Page 1 of 1

Project: 2653 (Run 21, Clone 89, Gen 118)

Posted: Sun Jun 28, 2009 10:19 pm
by anko1
Simulation instability. Couldn't read results, so nothing was sent back. [I checked my work folder and there's no results file for 08.]

Code: Select all

[12:05:36] + Closed connections
[12:05:36] 
[12:05:36] + Processing work unit
[12:05:36] Work type a1 not eligible for variable processors
[12:05:36] Core required: FahCore_a1.exe
[12:05:36] Core found.
[12:05:36] Using generic mpiexec calls
[12:05:36] Working on queue slot 08 [June 27 12:05:36 UTC]
[12:05:36] + Working ...
[12:05:36] - Calling 'mpiexec -np 4 -channel auto -host 127.0.0.1 FahCore_a1.exe -dir work/ -suffix 08 -checkpoint 15 -verbose -lifeline 6460 -version 623'

[12:05:37] 
[12:05:37] *------------------------------*
[12:05:37] Folding@Home Gromacs SMP Core
[12:05:37] Version 1.74 (March 10, 2007)
[12:05:37] 
[12:05:37] Preparing to commence simulation
[12:05:37] - Ensuring status. Please wait.
[12:05:39] - Starting from initial work packet
[12:05:39] 
[12:05:39] Project: 2653 (Run 21, Clone 89, Gen 118)
[12:05:39] 
[12:05:40] Assembly optimizations on if available.
[12:05:40] Entering M.D.
[12:05:58] percent)
[12:05:58] - Starting from initial work packet
[12:05:58] 
[12:05:58] Project: 2653 (Run 21, Clone 89, Gen 118)
[12:05:58] 
[12:06:00] Entering M.D.
[12:06:06] Rejecting checkpoint
[12:06:07] Protein: Protein in POPC
[12:06:07] Writing local files
[12:06:08] Extra SSE boost OK.
[12:06:08] Writing local files
[12:06:09] Completed 0 out of 500000 steps  (0 percent)
[12:19:00] Writing local files
[12:19:01] Completed 5000 out of 500000 steps  (1 percent)
                         {snip}
[08:00:06] Timered checkpoint triggered.
[08:00:24] Writing local files
[08:00:24] Completed 450000 out of 500000 steps  (90 percent)
[08:00:24] Quit 101 - XTC error
[08:00:24] Simulation instability has been encountered. The run has entered a
[08:00:24]   state from which no further progress can be made.
[08:00:24] This may be the correct result of the simulation, however if you
[08:00:24]   often see other project units terminating early like this
[08:00:24]   too, you may wish to check the stability of your computer (issues
[08:00:24]   such as high temperature, overclocking, etc.).
[08:00:24] Going to send back what have done.
[08:00:24] logfile size: 8784
[08:00:24] - Could not open results file
[08:00:24] - Failed to delete work/wudata_08.sas
[08:00:24] - Failed to delete work/wudata_08.goe
[08:00:24] Warning:  check for stray files
[08:00:24] 
[08:00:24] Folding@home Core Shutdown: EARLY_UNIT_END
[08:00:24] 
[08:00:24] Folding@home Core Shutdown: EARLY_UNIT_END
[08:00:29] CoreStatus = 7B (123)
[08:00:29] Sending work to server
[08:00:29] Project: 2653 (Run 21, Clone 89, Gen 118)
[08:00:29] - Error: Could not get length of results file work/wuresults_08.dat
[08:00:29] - Error: Could not read unit 08 file. Removing from queue.
[08:00:29] Trying to send all finished work units
[08:00:29] + No unsent completed units remaining.
[08:00:29] - Preparing to get new work unit...
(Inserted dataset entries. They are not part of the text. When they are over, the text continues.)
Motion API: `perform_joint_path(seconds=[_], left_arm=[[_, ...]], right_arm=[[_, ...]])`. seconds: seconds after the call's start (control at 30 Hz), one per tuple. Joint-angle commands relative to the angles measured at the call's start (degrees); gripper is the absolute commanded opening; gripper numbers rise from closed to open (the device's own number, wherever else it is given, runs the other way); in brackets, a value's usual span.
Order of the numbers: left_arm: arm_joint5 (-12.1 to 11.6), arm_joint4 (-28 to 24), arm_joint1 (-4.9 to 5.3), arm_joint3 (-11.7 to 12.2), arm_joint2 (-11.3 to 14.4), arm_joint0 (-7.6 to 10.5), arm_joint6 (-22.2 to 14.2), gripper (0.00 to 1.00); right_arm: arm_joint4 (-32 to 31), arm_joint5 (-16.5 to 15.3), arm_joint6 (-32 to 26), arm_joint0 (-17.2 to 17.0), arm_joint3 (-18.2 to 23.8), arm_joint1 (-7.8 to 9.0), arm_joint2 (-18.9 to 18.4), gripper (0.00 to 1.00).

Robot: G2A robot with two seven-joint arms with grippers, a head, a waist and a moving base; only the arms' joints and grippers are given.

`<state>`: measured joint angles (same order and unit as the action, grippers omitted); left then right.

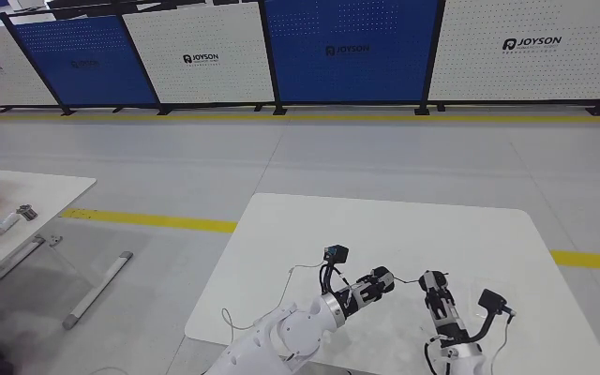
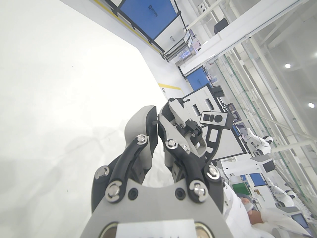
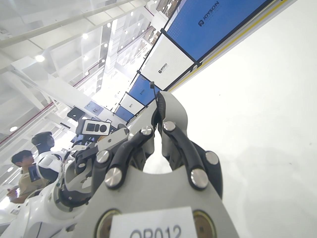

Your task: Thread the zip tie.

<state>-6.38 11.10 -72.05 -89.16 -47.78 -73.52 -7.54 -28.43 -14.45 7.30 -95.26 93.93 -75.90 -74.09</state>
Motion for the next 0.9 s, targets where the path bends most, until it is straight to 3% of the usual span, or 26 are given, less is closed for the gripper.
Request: perform_joint_path(seconds=[0.0,0.87], left_arm=[[0.00,0.00,0.00,0.00,0.00,0.00,0.00,0.00],[0.00,0.00,0.00,0.00,0.00,0.00,0.00,0.00]], right_arm=[[-0.10,0.24,-0.16,0.05,-0.04,-0.01,0.05,0.00],[1.36,0.90,0.20,-0.59,0.55,-0.24,-0.23,0.00]])
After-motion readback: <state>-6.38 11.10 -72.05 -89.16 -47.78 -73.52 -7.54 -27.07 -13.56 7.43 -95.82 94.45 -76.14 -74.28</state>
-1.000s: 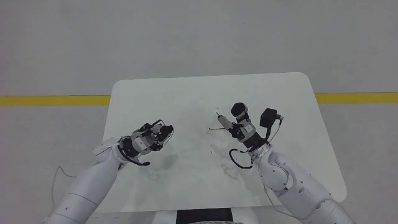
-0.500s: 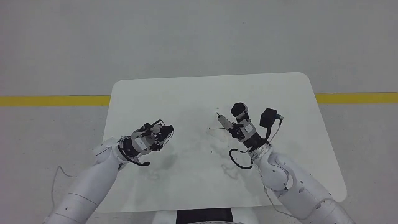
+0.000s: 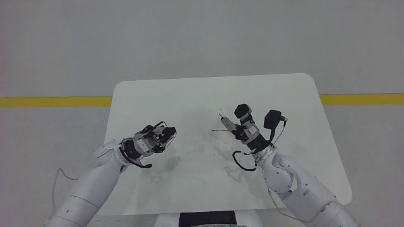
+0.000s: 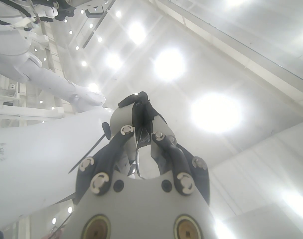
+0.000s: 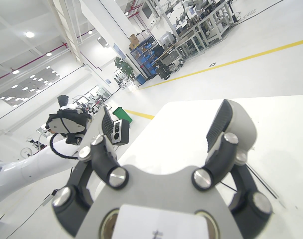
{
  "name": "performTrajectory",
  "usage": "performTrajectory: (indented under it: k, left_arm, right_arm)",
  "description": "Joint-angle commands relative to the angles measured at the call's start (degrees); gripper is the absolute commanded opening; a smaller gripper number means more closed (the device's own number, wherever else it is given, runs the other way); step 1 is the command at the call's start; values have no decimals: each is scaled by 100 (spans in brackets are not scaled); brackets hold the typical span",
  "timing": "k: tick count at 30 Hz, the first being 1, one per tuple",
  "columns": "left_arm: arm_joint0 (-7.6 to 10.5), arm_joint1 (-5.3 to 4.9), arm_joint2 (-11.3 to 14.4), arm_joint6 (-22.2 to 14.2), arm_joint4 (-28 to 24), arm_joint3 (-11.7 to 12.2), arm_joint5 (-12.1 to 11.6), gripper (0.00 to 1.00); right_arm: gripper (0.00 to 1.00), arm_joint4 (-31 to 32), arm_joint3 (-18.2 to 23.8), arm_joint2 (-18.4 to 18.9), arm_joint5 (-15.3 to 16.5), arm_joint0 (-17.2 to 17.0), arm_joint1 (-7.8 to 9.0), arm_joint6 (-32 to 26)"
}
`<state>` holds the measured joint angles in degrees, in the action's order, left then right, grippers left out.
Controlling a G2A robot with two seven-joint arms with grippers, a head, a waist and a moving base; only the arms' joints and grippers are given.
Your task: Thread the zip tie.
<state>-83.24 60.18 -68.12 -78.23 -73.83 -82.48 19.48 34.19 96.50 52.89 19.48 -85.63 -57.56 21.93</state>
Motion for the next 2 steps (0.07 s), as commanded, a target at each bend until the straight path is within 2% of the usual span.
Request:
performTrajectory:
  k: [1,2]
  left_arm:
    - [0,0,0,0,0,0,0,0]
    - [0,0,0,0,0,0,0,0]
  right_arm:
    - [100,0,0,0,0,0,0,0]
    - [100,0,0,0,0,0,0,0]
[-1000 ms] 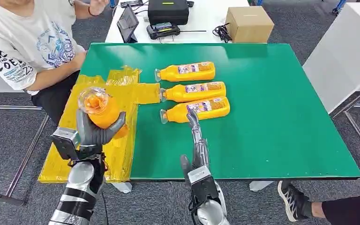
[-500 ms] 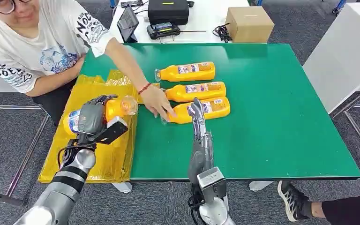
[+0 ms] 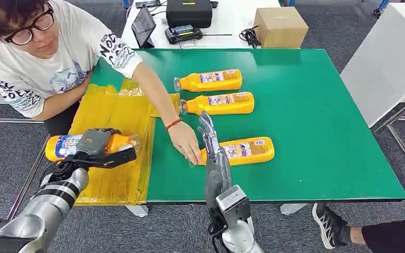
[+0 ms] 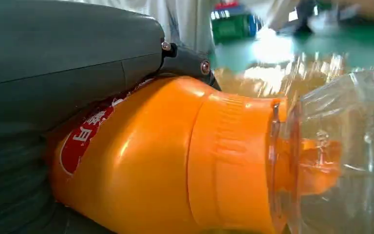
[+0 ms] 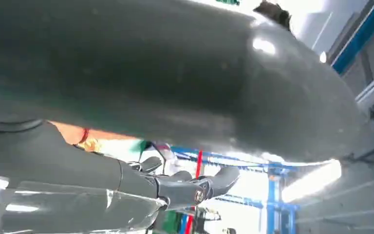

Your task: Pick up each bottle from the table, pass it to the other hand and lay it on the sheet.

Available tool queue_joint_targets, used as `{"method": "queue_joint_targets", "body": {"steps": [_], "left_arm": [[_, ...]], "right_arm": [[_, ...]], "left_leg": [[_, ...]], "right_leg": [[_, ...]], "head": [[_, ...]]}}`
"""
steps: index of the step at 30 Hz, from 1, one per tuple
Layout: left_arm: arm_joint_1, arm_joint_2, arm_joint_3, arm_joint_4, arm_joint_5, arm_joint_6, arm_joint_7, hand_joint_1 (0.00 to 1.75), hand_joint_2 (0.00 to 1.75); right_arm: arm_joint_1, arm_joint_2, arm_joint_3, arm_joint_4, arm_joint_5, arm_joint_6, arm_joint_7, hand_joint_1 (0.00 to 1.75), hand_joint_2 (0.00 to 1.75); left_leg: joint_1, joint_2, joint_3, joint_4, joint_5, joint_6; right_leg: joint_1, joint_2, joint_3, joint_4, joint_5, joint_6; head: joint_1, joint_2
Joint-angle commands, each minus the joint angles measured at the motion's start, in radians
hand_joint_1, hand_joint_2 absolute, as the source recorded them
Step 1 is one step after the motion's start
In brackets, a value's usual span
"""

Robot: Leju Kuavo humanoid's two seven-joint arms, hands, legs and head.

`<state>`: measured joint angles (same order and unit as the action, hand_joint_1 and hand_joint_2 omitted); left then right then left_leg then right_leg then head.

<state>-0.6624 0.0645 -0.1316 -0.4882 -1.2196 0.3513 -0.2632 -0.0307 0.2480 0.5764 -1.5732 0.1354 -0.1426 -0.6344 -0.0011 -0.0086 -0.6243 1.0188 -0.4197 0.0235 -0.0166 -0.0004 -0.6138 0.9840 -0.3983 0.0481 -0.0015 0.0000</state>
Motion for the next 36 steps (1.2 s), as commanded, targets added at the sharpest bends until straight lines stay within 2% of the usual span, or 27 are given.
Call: {"method": "queue_joint_targets", "body": {"steps": [1, 4, 13, 17, 19, 20, 21, 22, 30, 36], "left_arm": [[-0.076, 0.045, 0.008, 0.139, 0.051, -0.128, -0.081, 1.75, 1.75], [-0.067, 0.052, 0.031, 0.135, 0.087, -0.203, -0.132, 1.75, 1.75], [-0.065, 0.053, 0.031, 0.131, 0.091, -0.208, -0.139, 1.75, 1.75], [-0.040, 0.044, 0.053, 0.117, 0.131, -0.242, -0.180, 1.75, 1.75], [-0.017, 0.038, 0.057, 0.095, 0.140, -0.209, -0.200, 1.75, 1.75], [-0.010, 0.032, 0.062, 0.089, 0.145, -0.193, -0.205, 1.61, 1.75], [-0.004, 0.028, 0.060, 0.086, 0.144, -0.181, -0.209, 0.17, 1.75], [0.001, 0.023, 0.056, 0.087, 0.142, -0.183, -0.212, 0.00, 1.75], [0.011, 0.026, 0.043, 0.094, 0.136, -0.197, -0.212, 0.00, 1.75], [0.044, 0.045, 0.048, 0.088, 0.211, -0.341, -0.255, 0.00, 1.75]], "right_arm": [[-0.038, -0.006, 0.009, 0.091, -0.006, 0.023, 0.005, 0.00, 0.00], [-0.046, -0.004, 0.013, 0.115, -0.007, 0.038, 0.005, 0.00, 0.00], [-0.047, -0.002, 0.014, 0.121, -0.008, 0.039, 0.005, 0.00, 0.00], [-0.050, 0.001, 0.015, 0.134, -0.008, 0.043, 0.006, 0.00, 0.00], [-0.050, 0.003, 0.016, 0.142, -0.008, 0.043, 0.007, 0.00, 0.00], [-0.050, 0.004, 0.015, 0.146, -0.008, 0.042, 0.007, 0.00, 0.00], [-0.051, 0.004, 0.014, 0.149, -0.008, 0.042, 0.007, 0.00, 0.00], [-0.051, 0.004, 0.014, 0.150, -0.008, 0.042, 0.007, 0.00, 0.00], [-0.053, 0.006, 0.008, 0.156, -0.012, 0.043, 0.012, 0.00, 0.00], [-0.063, 0.014, -0.004, 0.186, -0.025, 0.052, 0.020, 0.00, 0.00]], "left_leg": [[0.001, 0.001, 0.003, 0.000, -0.001, -0.001], [0.001, 0.002, 0.004, -0.001, -0.001, -0.001], [0.001, 0.002, 0.004, -0.001, -0.001, -0.001], [0.000, 0.001, 0.003, -0.001, 0.000, -0.001], [0.001, 0.002, 0.005, -0.002, -0.001, -0.001], [0.000, 0.001, 0.004, -0.002, 0.000, -0.001], [0.001, 0.002, 0.007, -0.002, -0.001, -0.001], [0.000, 0.002, 0.006, -0.002, -0.001, -0.001], [0.000, 0.001, 0.006, -0.002, -0.001, -0.001], [0.000, 0.003, 0.009, -0.003, -0.001, -0.002]], "right_leg": [[0.001, 0.001, 0.003, -0.001, -0.001, -0.001], [0.001, 0.002, 0.004, -0.001, 0.000, -0.001], [0.001, 0.002, 0.004, -0.001, 0.000, -0.002], [0.000, 0.001, 0.003, 0.000, 0.000, -0.001], [0.001, 0.002, 0.004, -0.001, -0.001, -0.002], [0.000, 0.001, 0.004, -0.001, 0.000, -0.001], [0.001, 0.002, 0.006, -0.001, -0.001, -0.002], [0.000, 0.001, 0.006, -0.001, -0.001, -0.001], [0.000, 0.002, 0.006, -0.001, -0.001, -0.002], [0.000, 0.004, 0.008, -0.002, -0.001, -0.002]], "head": [[0.000, 0.000], [0.000, 0.000], [0.000, 0.000], [0.000, 0.000], [0.000, 0.000], [0.000, 0.000], [0.000, 0.000], [0.000, 0.000], [0.000, 0.000], [0.000, 0.000]]}}
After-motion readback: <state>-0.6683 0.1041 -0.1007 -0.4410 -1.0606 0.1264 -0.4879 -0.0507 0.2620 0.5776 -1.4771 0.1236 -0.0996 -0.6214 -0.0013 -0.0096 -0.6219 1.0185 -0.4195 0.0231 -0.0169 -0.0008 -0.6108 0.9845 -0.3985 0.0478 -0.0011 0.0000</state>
Re: Project: 2653 (Run 21, Clone 89, Gen 118)

Posted: Fri Jul 03, 2009 1:03 pm
by susato
Thanks for the report, anko1

Re: Project: 2653 (Run 21, Clone 89, Gen 118)

Posted: Sat Jul 04, 2009 2:50 am
by bruce
If past experience is any guide, XTC errors seem to be associated with a full disk or some other similar condition (like interference from an AV program) preventing FAH from reading and writing whatever it wants in it's work directly.

Re: Project: 2653 (Run 21, Clone 89, Gen 118)

Posted: Sat Jul 04, 2009 3:07 am
by anko1
Thanks for the input, Bruce. It's been awhile since the error, so I may not recall correctly, but I think there were some errors on the following units, and when I checked the work folder there were a lot of stray files hanging around (files left from other units), so that may have been it. I cleaned it up and things have been going well since.